* Directions:
Your answer should be an exact copy of the listing.

* Input data:
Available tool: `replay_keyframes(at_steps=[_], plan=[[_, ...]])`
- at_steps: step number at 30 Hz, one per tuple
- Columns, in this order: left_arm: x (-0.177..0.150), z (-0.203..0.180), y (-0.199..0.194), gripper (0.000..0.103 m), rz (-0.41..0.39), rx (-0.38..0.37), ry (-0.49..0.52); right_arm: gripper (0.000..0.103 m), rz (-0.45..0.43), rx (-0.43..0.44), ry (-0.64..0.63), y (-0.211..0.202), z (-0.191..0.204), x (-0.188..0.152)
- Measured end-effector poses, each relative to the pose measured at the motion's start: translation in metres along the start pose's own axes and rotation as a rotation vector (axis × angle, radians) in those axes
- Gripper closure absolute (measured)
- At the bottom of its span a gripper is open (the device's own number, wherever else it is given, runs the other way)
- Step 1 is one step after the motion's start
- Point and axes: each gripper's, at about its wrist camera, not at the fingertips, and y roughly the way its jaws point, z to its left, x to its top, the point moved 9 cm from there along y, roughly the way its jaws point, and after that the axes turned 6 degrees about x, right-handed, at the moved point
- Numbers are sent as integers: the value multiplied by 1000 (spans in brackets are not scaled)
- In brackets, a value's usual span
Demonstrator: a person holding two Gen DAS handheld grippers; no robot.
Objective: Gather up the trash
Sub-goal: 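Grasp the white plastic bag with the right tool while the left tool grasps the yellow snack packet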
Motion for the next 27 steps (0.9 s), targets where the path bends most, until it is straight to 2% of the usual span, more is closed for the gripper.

* Answer section:
Available tool: `replay_keyframes(at_steps=[_], plan=[[_, ...]])`
- at_steps: step number at 30 Hz, one per tuple
- Columns, in this order: left_arm: x (-0.177..0.150), z (-0.203..0.180), y (-0.199..0.194), gripper (0.000..0.103 m), rz (-0.41..0.39), rx (-0.38..0.37), ry (-0.49..0.52); right_arm: gripper (0.000..0.103 m), rz (-0.45..0.43), rx (-0.43..0.44), ry (-0.64..0.63), y (-0.211..0.202), z (-0.191..0.204), x (-0.188..0.152)
- Measured end-effector poses, each relative to the pose measured at the motion's start: translation in metres along the start pose's own axes and rotation as a rotation vector (axis × angle, radians) in those axes
- Gripper closure absolute (measured)
- At the bottom of its span a gripper is open (the device's own number, wherever else it is given, runs the other way)
- Step 1 is one step after the motion's start
- Point and axes: each gripper's, at about its wrist camera, not at the fingertips, and y roughly the way its jaws point, z to its left, x to its top, the point moved 9 cm from there along y, roughly the way its jaws point, and after that the axes turned 6 degrees about x, right-handed, at the moved point
- Numbers are sent as integers: the value multiplied by 1000 (spans in brackets are not scaled)
- In brackets, a value's usual span
Demonstrator: a person holding two Gen DAS handheld grippers; no robot.
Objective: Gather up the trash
Sub-goal: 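Grasp the white plastic bag with the right tool while the left tool grasps the yellow snack packet
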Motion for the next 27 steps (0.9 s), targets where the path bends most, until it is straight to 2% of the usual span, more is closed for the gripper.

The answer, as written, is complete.